“Hate Myself” by Julie Elody

Q: “Hate Myself” explores the mind battle of self-perception/deprecation, and how sometimes we criticize ourselves the most as if to inflict the most pain before anyone else can get to do it. What inspired you to write this song?

ELODY: When I turned 25 I had a major mental breakdown. I felt like my journey was lacking somehow, that everyone else had it together. I started going to therapy and I told my therapist how I talk down to myself. She told me to start journaling the things I was saying. Turns out I was telling myself I was a loser, or lazy, or stupid, or that I hated myself like 30-50 times a day. She asked me if I would ever say those things to a friend or colleague and I said “of course not.” So she said, “why are you saying it to yourself then? It’s not helpful.” Over the next few years, I’ve been working on being kinder to myself. When I started writing with Adam(music producer) I knew we needed to have a song focused on that topic, as it’s been a huge part of working on my mental health.

Q: I love how melodically soft the vocals sound! What vocal routine did you practice before/during the recording of this song?

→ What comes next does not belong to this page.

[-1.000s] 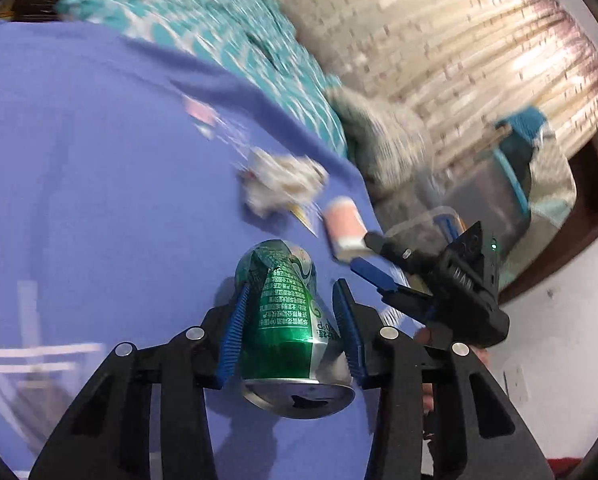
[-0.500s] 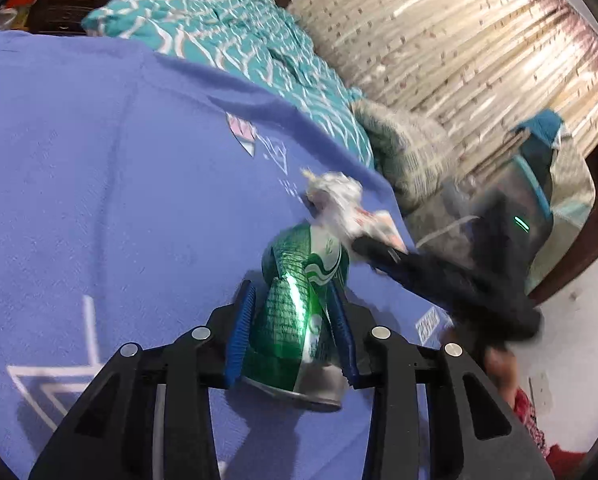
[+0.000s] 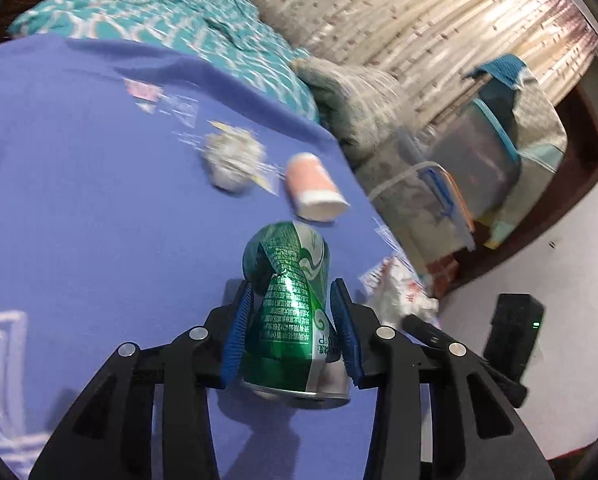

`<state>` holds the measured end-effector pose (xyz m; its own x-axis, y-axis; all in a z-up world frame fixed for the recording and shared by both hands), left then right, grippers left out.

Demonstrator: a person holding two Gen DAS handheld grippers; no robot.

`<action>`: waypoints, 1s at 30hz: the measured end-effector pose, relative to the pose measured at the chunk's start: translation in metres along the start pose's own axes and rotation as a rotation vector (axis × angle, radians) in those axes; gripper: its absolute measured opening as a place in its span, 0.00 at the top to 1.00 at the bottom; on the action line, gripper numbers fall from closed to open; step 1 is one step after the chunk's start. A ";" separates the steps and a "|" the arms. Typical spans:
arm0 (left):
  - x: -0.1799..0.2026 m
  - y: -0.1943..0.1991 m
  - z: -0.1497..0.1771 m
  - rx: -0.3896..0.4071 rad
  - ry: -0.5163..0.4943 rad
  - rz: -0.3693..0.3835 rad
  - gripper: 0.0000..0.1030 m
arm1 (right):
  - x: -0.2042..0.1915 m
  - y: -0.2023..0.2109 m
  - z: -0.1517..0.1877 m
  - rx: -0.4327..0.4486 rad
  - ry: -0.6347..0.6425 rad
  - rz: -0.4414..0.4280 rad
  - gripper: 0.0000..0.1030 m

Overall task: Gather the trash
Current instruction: 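Carry the can and wrapper to the beige bin and open both tools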

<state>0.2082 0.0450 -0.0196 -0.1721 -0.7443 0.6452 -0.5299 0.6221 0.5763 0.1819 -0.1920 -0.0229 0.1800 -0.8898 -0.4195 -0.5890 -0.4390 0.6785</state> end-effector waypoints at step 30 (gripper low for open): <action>0.137 -0.147 -0.006 -0.263 -0.318 -0.202 0.43 | 0.173 0.078 -0.013 0.196 -0.317 -0.057 0.75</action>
<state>0.2678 -0.1468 -0.0126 -0.3550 -0.8690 0.3447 -0.3576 0.4669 0.8088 0.1770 -0.3821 -0.0350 -0.0178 -0.7682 -0.6400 -0.7304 -0.4272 0.5330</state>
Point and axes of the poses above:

ELODY: So Adam is a crazy person. We book 8-10 hour vocal sessions. For a single song!! When we were writing this song, we intentionally made the key just out of my “full voice” range. We wanted it to sound a little more falsetto. The idea for me is that even though I’m being mean to myself that it’s in a sweeter, softer tone representing my journey to self-love, which is a process and doesn’t happen overnight. When we’re in the studio Adam does a good job coaxing the best takes out of me. I was really happy with how this one turned out.

Q: How long did it take you to create “Hate Myself”? What was your creative process?

ELODY: I always get lyrical ideas when I’m driving. Seriously. It’s so inconvenient. So I write little notes on my phone with tidbits of lyrics. When I get with Adam he’ll ask me for some inspiration songs, we go through and dissect what I like and what I don’t. Then we take my lyrical idea and run with it. It takes a couple of 2-3 hour writing sessions together to get the bulk of the song down and then I have no idea how long he spends tweaking the instrumental mix!

Q: What do you hope listeners take with them from this song?

ELODY: That’s tricky. I’m not necessarily thinking of that while I’m writing it. My best answer is two-fold. Listen to Vale, my therapist. If you wouldn’t say it to someone else, don’t talk to yourself like that in your head. But also, it’s ok if you do. We all have negative thoughts. Every day, if you wake up and try to do better than the day before, that’s all you can do.

Q: How did you get into making music?

ELODY: I’ve written lyrics and little songs since before I can remember. Hopefully, they keep getting better, haha. Music was a huge part of my life, especially during the angsty teen years. I’m pretty sure some of those songs saved my life. When I got older I realized I wanted to make music like that; maybe a song I write someday can be the song that someone cries into their pillow to until they feel better, like certain songs did for me growing up. Maybe it’s this song!

Q: If you could listen to only one album for the rest of the year, what would it be? Why?

ELODY: Ok I may get some flack for this but I’m really into Midnights by Taylor Swift. I feel like this is her first album where she’s being truly authentic and I really dig it. “Anti-Hero” is one of those songs I wish I wrote. “Snow On The Beach” and “You’re On Your Own Kid” are also fun songs to dissect. I could spend hours trying to figure out how and why she writes music.